Хроники Вторжения - страница 10



Лежать вот так было неуютно. Хмель куда-то выветрился, и очень хотелось пива. Я окликнул Сеню. Он обернулся и послал меня так, что я понял – Сеня неадекватен. Но я на него не обиделся, ведь это по моей милости он здесь.

– Да, Сеня, мы с тобой теперь пришельцы. Ощущаешь?

Сеня заохал и умолк.

Прошло еще наверное полчаса. Или час – не сориентируешься.

Задница одеревенела, поясница затекла и невыносимо ныла. Сеня стал матюгаться низким хриплым голосом. Но теперь в его нецензурщине появился смысл – он непреклонно требовал от неведомых непечатных гадов свободы и немедленных извинений. Сеня даже стал оперировать угрозами и аргументами юридического характера.

Но вот сзади отворилась дверь и к нам подошли четверо энергичных типов в белых халатах. Я зажмурился. Но потрошить они нас не собирались. Сноровисто отсоединили липучки и провода, освободили от жгутов и напоследок вернули нашу одежду.

Мы принялись вяло одеваться, а в бокс вошел Игорь Мстиславович. Он сиял, был доволен и вообще вел себя как хозяин.
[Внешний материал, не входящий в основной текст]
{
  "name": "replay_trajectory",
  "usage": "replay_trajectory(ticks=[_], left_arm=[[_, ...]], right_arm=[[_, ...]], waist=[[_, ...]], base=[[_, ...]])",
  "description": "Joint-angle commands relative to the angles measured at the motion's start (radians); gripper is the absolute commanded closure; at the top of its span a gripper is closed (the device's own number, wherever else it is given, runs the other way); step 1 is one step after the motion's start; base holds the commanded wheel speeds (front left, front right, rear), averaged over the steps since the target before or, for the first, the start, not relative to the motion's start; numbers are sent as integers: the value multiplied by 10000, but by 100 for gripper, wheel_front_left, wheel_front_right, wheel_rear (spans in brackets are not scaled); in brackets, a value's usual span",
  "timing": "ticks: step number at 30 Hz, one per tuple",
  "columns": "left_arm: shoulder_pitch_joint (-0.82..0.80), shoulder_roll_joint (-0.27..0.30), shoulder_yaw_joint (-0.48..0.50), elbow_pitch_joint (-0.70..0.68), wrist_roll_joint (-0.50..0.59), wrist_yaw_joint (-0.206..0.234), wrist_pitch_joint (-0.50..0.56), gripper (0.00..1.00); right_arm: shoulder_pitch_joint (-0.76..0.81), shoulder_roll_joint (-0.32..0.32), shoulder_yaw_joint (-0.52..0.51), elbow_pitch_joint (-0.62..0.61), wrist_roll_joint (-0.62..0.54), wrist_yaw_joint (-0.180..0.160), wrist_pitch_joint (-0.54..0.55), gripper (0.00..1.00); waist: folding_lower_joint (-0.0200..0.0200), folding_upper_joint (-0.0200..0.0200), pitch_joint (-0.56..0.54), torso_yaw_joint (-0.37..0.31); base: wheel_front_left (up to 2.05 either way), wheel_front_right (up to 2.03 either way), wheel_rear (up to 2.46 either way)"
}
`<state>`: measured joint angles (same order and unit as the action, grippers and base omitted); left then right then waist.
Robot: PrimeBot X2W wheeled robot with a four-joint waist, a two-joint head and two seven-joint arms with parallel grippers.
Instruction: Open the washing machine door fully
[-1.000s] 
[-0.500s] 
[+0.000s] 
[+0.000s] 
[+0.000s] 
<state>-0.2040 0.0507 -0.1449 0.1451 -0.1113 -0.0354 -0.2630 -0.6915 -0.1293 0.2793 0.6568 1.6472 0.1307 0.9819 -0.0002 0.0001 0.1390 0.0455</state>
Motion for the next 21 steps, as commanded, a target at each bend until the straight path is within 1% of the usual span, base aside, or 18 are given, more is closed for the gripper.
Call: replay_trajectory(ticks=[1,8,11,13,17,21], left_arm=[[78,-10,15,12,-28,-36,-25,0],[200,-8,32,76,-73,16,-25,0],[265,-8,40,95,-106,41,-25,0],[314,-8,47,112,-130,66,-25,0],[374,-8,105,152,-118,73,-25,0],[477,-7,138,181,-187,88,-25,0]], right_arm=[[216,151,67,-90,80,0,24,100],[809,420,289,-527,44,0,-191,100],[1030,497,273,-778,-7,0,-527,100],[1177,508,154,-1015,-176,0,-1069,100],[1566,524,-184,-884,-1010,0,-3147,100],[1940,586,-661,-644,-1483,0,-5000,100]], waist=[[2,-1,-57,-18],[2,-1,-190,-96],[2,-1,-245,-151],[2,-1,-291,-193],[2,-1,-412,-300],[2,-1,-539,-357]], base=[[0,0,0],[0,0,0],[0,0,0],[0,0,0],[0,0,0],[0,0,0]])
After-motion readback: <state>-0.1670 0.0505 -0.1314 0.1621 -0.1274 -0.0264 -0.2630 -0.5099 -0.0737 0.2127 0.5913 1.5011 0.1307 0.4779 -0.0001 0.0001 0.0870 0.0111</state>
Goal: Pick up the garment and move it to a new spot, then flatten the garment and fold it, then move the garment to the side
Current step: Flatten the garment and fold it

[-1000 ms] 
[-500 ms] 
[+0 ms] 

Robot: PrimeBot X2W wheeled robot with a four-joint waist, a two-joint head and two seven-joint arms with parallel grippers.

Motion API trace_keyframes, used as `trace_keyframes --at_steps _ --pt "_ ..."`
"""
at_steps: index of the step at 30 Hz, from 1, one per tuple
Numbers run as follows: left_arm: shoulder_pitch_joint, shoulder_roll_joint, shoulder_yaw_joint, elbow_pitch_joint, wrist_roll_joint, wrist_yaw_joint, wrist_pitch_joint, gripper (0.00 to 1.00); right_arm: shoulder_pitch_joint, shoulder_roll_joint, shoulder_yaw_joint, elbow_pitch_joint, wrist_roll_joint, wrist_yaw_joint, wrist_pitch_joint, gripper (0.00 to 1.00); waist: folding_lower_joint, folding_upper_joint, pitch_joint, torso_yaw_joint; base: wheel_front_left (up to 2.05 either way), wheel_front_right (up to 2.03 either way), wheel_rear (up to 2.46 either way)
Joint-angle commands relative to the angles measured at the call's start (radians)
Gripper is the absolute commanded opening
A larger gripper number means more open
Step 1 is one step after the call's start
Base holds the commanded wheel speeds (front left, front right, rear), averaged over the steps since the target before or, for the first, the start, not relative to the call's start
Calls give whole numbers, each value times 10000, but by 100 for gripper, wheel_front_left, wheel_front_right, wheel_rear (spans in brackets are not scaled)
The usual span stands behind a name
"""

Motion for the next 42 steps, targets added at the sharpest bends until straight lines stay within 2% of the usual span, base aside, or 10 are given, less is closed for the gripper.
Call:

– Ошибочка вышла, господа писатели, – признался он и радушно предложил Сене курить.

Сеня в знак примирения принял от инспектора сигаретку и стал с жадностью заглатывать дым – весьма неаппетитное зрелище. Я же чувствовал себя совершенно ушибленно, мне хотелось в горячую ванну, в постель, мне невыносимо хотелось пива. Пива я и попросил.

Игорь Мстиславович повел нас из подвала наверх. По пути не удержался, объявил, что мы им и такие нужны, и то, что мы не инопланетяне, для них даже много лучше. Зарвавшийся комконовец, конечно, благодушествовал, а меня его восторги насторожили – чего они еще придумали на наши бедные головы?

Движемся мы с Сеней по винтовой лестнице никакие. Хочется сжаться, стать маленьким, приникнуть к мамкиному подолу, как в детстве. Детство: зелено-изумрудные луга, по ним бродят коровы, мычат, щиплют траву. Мир царит и в небе голубом, и всюду под ним. Впрочем, в детстве я коров не видел. С этими милыми животными я познакомился уже в армии – любили они по полигону дефилировать. Смотрят на тебя добрыми, честными глазами, каких среди людей я не замечал, жвачку свою пережевывают – нега и нерушимое спокойствие. А ты, зачуханный солдатик, стоишь с лопатой, тебе надо землю копать, а тебе жарко, солнце палит… Подумалось: коровы – вот настоящие хозяева земли! А мы – разбойники и проходимцы, в смысле пришельцы, марсиане, неведомым ветром занесенные в эти палестины, на головы мирных аборигенов, вот этих самых, щиплющих травку.

Это я описываю сумбур мыслей, медленно колыхавшийся во мне, когда мы никакие поднимались куда-то вверх, затем брели пошатываясь по коридору. Ни коридора я не видел, ни дверей в нем, не помню – стоял ли кто из охраны там. Произошло вытеснение моего испуга, страха и прочего ужаса в эти мелкие мыслишки и летние воспоминания то ли о детстве, то ли о больших армейских маневрах, когда было хорошо.

Наконец нас ввели в залу. Она занимала весь третий этаж, была столь обширной, что в ней не задумываясь можно было проводить матчи по минифутболу, еще хватило бы места для зрителей. На всем этом пространстве полы устланы мягкими коврами; возле северной стены – камин, да такой, что в очаге можно уместить оленя на вертеле. За большими окнами наблюдается балкон, скорее даже не балкон, а терраса, опоясывающая по периметру все здание.

В углах – светильники навроде разноцветных софитов, но с мягким светом. Имеется белый рояль, в другом углу на небольшом подиуме – электроаппаратура с приданными ей гитарами, ударной установкой и клавишными синтезаторами. Над одним из диванов – доспехи и мечи, а над другим – опять-таки гитары с разнообразным количеством струн. Надо думать, хозяин – меломан и разводит цветы, по крайней мере в цветнике, разбитом тут же, под окном – довольно любопытные экземпляры орхидей и еще каких-то незнакомых ярких цветков; это их терпкий аромат я уловил, как только мы вошли.